# Arctic Armor Red suit yes or no?



## CFIden (Oct 9, 2014)

I think I'm going to purchase an ice suit that floats this year. I'm looking at the Arctic Armor red bibs and jacket. Does anyone have this suit? Pros/cons?
I would appreciate any feed back. I don't want to dump $340.00 on something then regret it.

Thanks


----------



## icebucketjohn (Dec 22, 2005)

Get It.


----------



## lovin life (Jan 2, 2010)

Buy it son ! I just purchased my second one. Wind resistant and SO WARM all you need is jeans a da sweatshirt underneath. I actually experimented when I got my first one. 7 degrees and was comfortable for about 5 hours till leaving. And we tried them out on a Polar Bear jump. Popped up like a cork !!!!! It's money well spent and great piece of mind. See Marks Bait and Tackle in Ravenna, he'll hook you up


----------



## lovin life (Jan 2, 2010)

Why did I purchase a second one ? Because I melted the hood on the heater, pulling tank walleye in on Erie ! Totally my fault.


----------



## rizzman (Oct 25, 2007)

lovin life said:


> Why did I purchase a second one ? Because I melted the hood on the heater, pulling tank walleye in on Erie ! Totally my fault.

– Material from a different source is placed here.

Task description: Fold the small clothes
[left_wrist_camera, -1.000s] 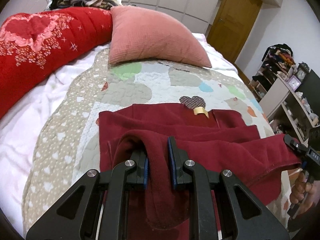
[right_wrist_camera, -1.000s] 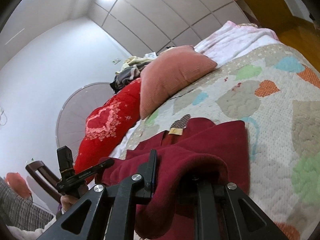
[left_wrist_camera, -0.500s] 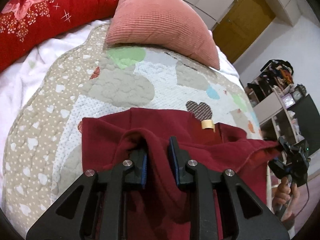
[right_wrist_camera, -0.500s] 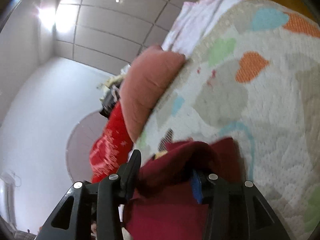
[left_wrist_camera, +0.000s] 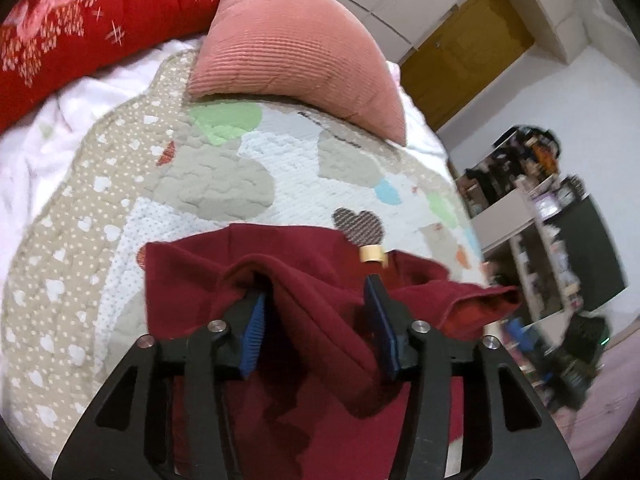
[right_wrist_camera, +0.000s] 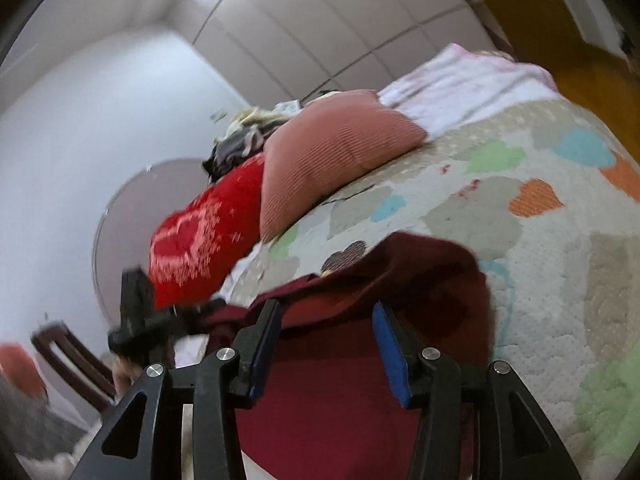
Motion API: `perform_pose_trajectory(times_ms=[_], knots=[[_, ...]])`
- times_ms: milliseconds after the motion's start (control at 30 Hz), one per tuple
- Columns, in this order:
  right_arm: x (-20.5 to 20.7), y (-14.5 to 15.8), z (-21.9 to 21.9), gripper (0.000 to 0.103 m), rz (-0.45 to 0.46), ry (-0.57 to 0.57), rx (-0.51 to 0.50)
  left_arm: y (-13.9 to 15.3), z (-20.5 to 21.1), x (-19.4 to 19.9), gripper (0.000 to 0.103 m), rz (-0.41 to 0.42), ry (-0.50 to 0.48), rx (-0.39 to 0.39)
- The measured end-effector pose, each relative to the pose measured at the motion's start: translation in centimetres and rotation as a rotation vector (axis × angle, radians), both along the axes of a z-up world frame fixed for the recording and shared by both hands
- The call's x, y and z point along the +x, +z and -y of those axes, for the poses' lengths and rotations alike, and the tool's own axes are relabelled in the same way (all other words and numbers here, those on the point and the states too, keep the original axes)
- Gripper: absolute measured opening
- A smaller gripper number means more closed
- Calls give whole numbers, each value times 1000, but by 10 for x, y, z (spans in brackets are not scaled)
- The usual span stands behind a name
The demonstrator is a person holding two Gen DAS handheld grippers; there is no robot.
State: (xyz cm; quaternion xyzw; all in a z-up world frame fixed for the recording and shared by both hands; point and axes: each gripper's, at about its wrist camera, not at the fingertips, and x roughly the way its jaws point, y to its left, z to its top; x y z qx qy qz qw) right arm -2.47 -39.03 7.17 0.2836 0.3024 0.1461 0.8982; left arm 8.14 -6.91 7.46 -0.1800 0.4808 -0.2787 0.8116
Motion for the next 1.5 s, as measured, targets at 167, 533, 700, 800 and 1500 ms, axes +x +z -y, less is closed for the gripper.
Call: perform_pose_trajectory(times_ms=[167, 533, 700, 800, 1500], knots=[[12, -12, -21, 47, -40, 59, -80, 20, -30, -1, 80, 73, 127, -84], [77, -30, -21, 47, -104, -42, -136, 0, 8, -5, 80, 99, 68, 132], [106, -45, -5, 47, -150, -149, -99, -46, 15, 25, 80, -4, 160, 239], [120, -59, 7, 47, -185, -226, -112, -59, 14, 38, 80, -6, 185, 258], [39, -60, -29, 57, -264, -161, -300, -25, 3, -33, 80, 144, 179, 387]])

I got mine from Mark, good deal. They are warm, be sure to follow the cleaning instructions.....


----------



## CFIden (Oct 9, 2014)

rizzman said:


> I got mine from Mark, good deal. They are warm, be sure to follow the cleaning instructions.....


----------



## CFIden (Oct 9, 2014)

Thanks for the quick replies. Sounds like I'll be calling Mark tomorrow.


----------



## Fish2Win (Jan 21, 2009)

I hate mine!! I sweat to death in it. It doesn't breath well at all. I only use it when it's first or last Ice due to its floatation abilities. I also have a fxe sno suit and it's 100 times better but doesn't float. I wouldn't buy another one if was me. I would check out the striker suits before I'd buy a idi artic armor. My buddy bought a set and the seams weren't water proof and it leaks through to his clothes. He's stoped chasing the idi rep after a 1 year and half of running around. But I'd buy my ice fishing stuff at marks for sure. Great selection over there. Just my 2cents.


----------



## lovin life (Jan 2, 2010)

He only sweats because he eats to much pasta. . IDI 4 LIFE


----------



## Evinrude58 (Apr 13, 2011)

Got mine at Mark's 3 years ago and it is nice. Definitely need to dress right under or you can get too warm, half the time I have my jacket only partly zipped to keep cooler.


----------



## STRONGPERSUADER (Nov 5, 2006)

Best suit around. And hey... It frickin floats. Nuff said IMO.


----------



## CFIden (Oct 9, 2014)

Fish2Win said:


> I hate mine!! I sweat to death in it. It doesn't breath well at all. I only use it when it's first or last Ice due to its floatation abilities. I also have a fxe sno suit and it's 100 times better but doesn't float. I wouldn't buy another one if was me. I would check out the striker suits before I'd buy a idi artic armor. My buddy bought a set and the seams weren't water proof and it leaks through to his clothes. He's stoped chasing the idi rep after a 1 year and half of running around. But I'd buy my ice fishing stuff at marks for sure. Great selection over there. Just my 2cents.


Thanks for the info. I appreciate you taking the time to chime in.


----------



## tsw (Sep 28, 2014)

CFIden said:


> Thanks for the info. I appreciate you taking the time to chime in.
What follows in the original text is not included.